Cada día alrededor de 25 mil personas en el mundo mueren por causas relacionadas con el hambre. No hay noticias, reportajes, marchas en las calles, toma de edificios, posicionamientos internacionales o una indignación masiva al respecto. La partida de estos pobres invisibilizados, sin duda, generó dolor entre sus familias, pero también un cierto alivio porque ahora habrá una boca menos que alimentar. Al igual que en el caso del paciente que murió por Covid, estos pobres pueden ser llorables para sus familias, pero no para el estado, las instituciones y el resto de ciudadanos en particular.
Sin embargo, hay un grupo de personas, que por el modo en que perdieron la vida, son consideradas vidas no llorables y, por tanto, objeto de una injusticia radical; me refiero a las mujeres y hombres desaparecidos por la ola de violencia que azota nuestras calles.
Es indescriptible el dolor que experimenta una madre o un padre cuando reconoce en la morgue el cuerpo de su hijo muerto. Con todo, tiene la posibilidad de sepultarlo y comenzar a cerrar su proceso de duelo. ¿Pero que hay, por ejemplo, en los casos donde después de meses y meses de búsqueda, la familia no ha podido encontrar en ningún sitio a la hija desaparecida? ¿Cómo cerrar los ciclos del proceso de duelo?
Si el dolor hablase, como dice Butler, diría que las vidas que se han perdido deberían haber tenido la oportunidad de vivir, de aspirar a elegir una vida digna de ser vivible, "una vida que le permitiera a una persona querer la vida que le ha sido dada vivir. [...] Si una vida se considera carente de valor, si una vida puede destruirse o hacerse desaparecer sin dejar rastro o consecuencias aparentes, eso significa que esa vida no se concebía plenamente como viva y, por tanto, no se concebía plenamente como llorable".
Así pues, continúa Butler, "El acto de duelo enlaza con el acto de la justicia precisamente aquí, porque no solo estamos diciendo que esa era una vida que merecía ser vivida y que nadie debería haberla destruido, sino también que tal destrucción es injusta". Llorar, en este caso, también es una forma de denunciar la injusticia.
Dada la curva ascendente de desapariciones de hombres y mujeres en México, especialmente de estas últimas, resulta claro que en el país se esfuman y diluyen vidas que se consideran prescindibles. Los ministerios públicos no se dan abasto para canalizar las denuncias y poner en marcha las respectivas investigaciones. Y eso cuando fue interpuesta la denuncia.

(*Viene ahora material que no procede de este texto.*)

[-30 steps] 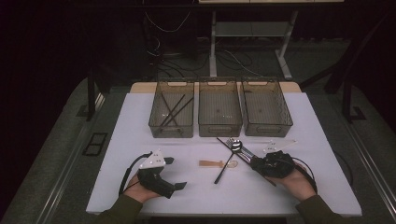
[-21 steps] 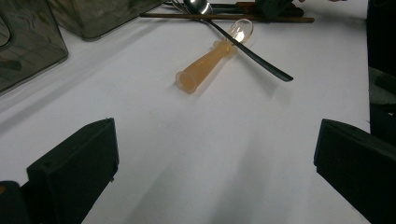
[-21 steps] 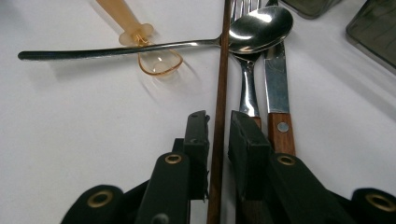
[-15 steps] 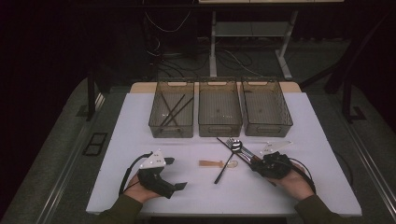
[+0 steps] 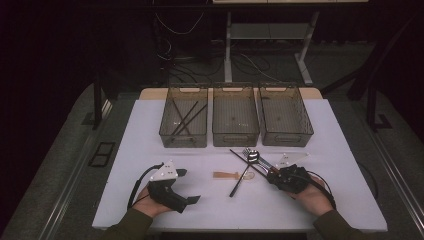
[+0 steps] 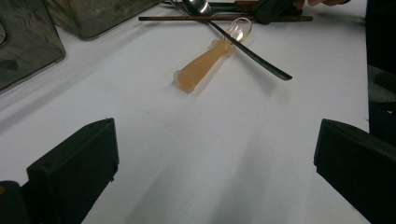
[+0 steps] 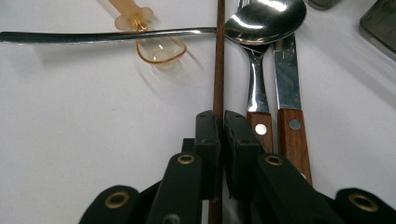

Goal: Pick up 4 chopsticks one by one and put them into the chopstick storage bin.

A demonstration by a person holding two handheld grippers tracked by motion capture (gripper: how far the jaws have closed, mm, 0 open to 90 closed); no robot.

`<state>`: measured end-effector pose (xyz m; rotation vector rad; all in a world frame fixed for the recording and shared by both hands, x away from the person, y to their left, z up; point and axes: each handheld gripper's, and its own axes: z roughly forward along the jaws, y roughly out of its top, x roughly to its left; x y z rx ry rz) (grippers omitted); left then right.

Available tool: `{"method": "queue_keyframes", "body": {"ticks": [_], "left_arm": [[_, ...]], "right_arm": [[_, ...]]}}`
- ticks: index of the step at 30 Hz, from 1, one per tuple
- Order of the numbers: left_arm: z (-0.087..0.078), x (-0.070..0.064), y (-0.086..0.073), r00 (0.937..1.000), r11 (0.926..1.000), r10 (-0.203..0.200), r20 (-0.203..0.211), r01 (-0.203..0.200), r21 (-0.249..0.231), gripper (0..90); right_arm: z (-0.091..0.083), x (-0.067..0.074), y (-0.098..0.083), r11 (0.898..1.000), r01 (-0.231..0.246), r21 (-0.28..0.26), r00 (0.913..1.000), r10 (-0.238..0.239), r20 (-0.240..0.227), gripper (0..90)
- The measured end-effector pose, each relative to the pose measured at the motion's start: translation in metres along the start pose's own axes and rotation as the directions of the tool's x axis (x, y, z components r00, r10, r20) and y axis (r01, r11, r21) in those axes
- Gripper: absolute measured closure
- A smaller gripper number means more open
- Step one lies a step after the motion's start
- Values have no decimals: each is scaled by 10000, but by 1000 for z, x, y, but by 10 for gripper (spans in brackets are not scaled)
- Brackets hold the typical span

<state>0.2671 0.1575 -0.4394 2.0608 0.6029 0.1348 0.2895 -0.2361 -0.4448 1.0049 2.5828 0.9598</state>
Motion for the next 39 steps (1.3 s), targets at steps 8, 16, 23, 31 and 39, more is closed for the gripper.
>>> {"method": "queue_keyframes", "body": {"ticks": [8,16,23,31,39], "left_arm": [[0,0,0,10000,10000,27,27,-27,5,0],[0,-1,0,10000,10000,32,33,-32,6,0],[0,0,0,10000,10000,45,48,-45,12,0],[0,2,0,9998,9998,152,91,-151,-123,0],[-1,5,-1,9999,9997,128,47,-127,-195,0]], "right_arm": [[-3,-2,3,9992,-386,-69,9988,384,-311,851],[-11,-4,6,9977,-504,-444,9978,484,-450,851],[-19,-5,9,9937,-651,-917,9967,603,-538,851],[-26,-6,17,9832,-1003,-1522,9922,876,-884,851],[-27,-8,26,9757,-1088,-1900,9907,908,-1012,851]]}}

El desfondamiento de la humanidad se vuelve abominablemente explícito, cuando el asesino domina sobre sus muertos al borrar por completo su rastro, al eliminar cualquier pista o huella que permita a los familiares dar con ellos y poder llorar la injusticia de tal infamia.

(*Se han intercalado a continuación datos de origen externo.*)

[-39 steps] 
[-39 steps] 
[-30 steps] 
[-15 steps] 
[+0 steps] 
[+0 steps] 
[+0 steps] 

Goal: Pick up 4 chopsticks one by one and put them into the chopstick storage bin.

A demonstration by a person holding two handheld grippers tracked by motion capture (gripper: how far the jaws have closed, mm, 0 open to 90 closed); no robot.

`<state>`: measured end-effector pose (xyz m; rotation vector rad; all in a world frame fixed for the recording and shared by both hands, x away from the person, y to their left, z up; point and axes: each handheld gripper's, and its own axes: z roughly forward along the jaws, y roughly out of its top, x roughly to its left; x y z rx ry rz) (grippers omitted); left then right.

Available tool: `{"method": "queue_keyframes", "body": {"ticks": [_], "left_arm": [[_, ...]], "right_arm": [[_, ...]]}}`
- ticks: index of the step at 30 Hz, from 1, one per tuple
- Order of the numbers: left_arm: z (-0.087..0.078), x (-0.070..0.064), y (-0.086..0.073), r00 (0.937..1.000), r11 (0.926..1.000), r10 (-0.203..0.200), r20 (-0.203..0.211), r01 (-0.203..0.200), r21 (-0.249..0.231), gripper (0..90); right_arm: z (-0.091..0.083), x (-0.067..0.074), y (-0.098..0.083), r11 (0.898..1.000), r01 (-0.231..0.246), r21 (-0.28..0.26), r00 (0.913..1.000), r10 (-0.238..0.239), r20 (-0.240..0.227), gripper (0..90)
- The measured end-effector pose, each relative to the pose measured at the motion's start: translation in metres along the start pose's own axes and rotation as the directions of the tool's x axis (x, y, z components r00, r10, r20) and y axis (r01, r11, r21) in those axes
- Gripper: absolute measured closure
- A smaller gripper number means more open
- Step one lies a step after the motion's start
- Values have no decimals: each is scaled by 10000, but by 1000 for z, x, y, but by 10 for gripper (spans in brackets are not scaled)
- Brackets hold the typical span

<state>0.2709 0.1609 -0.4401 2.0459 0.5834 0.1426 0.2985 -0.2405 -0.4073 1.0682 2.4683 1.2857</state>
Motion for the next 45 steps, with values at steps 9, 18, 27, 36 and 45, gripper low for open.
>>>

No se equivoca Butler cuando dice, que llorar sin evidencia de la muerte no es del todo posible; como tampoco se equivoca Sófocles en su Antígona: es necesario poder enterrar el cuerpo para aceptar y llorar la pérdida.
Garantizar que toda vida humana sea una vida llorable, es un asunto de dignidad y justicia, porque nadie tiene el derecho de arrebatar a otro la posibilidad de que, al menos, sus seres amados le lloren.